◆ **Problem to work on**
Without skipping anything, transcribe the listing that follows.

◆ **Exercise data**
____________________
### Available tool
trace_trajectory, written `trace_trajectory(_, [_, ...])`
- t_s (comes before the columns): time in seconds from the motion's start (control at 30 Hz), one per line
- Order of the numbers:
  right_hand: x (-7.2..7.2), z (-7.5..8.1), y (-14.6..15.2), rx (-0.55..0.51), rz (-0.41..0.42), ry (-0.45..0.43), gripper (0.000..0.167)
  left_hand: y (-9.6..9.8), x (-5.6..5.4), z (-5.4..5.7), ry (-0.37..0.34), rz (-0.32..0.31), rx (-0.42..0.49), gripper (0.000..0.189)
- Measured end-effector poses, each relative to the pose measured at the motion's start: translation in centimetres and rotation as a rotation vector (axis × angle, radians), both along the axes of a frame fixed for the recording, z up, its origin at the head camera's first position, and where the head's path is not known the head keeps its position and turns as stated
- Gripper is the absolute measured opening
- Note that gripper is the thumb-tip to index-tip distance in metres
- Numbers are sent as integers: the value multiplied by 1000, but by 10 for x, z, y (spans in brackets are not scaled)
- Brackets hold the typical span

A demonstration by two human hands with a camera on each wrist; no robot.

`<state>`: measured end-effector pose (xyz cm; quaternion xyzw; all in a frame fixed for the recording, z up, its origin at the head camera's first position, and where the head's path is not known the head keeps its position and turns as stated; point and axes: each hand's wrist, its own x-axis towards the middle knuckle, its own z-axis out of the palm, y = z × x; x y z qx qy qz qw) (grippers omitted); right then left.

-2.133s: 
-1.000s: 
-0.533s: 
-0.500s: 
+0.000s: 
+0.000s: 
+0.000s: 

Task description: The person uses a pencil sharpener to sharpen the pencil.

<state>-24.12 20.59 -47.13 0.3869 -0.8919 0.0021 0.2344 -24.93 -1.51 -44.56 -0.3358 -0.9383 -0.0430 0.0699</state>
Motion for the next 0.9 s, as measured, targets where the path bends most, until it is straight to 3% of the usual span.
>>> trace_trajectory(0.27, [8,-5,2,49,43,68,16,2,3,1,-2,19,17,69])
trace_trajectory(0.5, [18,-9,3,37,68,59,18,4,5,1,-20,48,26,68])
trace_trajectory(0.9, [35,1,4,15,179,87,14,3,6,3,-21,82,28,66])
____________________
◆ **Your solution**
### Available tool
trace_trajectory, written `trace_trajectory(_, [_, ...])`
- t_s (comes before the columns): time in seconds from the motion's start (control at 30 Hz), one per line
- Order of the numbers:
  right_hand: x (-7.2..7.2), z (-7.5..8.1), y (-14.6..15.2), rx (-0.55..0.51), rz (-0.41..0.42), ry (-0.45..0.43), gripper (0.000..0.167)
  left_hand: y (-9.6..9.8), x (-5.6..5.4), z (-5.4..5.7), ry (-0.37..0.34), rz (-0.32..0.31), rx (-0.42..0.49), gripper (0.000..0.189)
- Measured end-effector poses, each relative to the pose measured at the motion's start: translation in centimetres and rotation as a rotation vector (axis × angle, radians), both along the axes of a frame fixed for the recording, z up, its origin at the head camera's first position, and where the head's path is not known the head keeps its position and turns as stated
- Gripper is the absolute measured opening
- Note that gripper is the thumb-tip to index-tip distance in metres
- Numbers are sent as integers: the value multiplied by 1000, but by 10 for x, z, y (spans in brackets are not scaled)
- Brackets hold the typical span

A demonstration by two human hands with a camera on each wrist; no robot.

`<state>`: measured end-effector pose (xyz cm; quaternion xyzw; all in a frame fixed for the recording, z up, its origin at the head camera's first position, and where the head's path is not known the head keeps its position and turns as stated; point and axes: each hand's wrist, its own x-axis towards the middle knuckle, its own z-axis out of the palm, y = z × x; x y z qx qy qz qw) (grippers omitted); right then left.

-2.133s: 
-1.000s: 
-0.533s: 
-0.500s: 
+0.000s: 
+0.000s: 
+0.000s: 

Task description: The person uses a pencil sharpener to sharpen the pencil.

<state>-24.12 20.59 -47.13 0.3869 -0.8919 0.0021 0.2344 -24.93 -1.51 -44.56 -0.3358 -0.9383 -0.0430 0.0699</state>
Motion for the next 0.9 s, as measured, targets where the path bends most, until it is straight to 3% of the usual span.
>>> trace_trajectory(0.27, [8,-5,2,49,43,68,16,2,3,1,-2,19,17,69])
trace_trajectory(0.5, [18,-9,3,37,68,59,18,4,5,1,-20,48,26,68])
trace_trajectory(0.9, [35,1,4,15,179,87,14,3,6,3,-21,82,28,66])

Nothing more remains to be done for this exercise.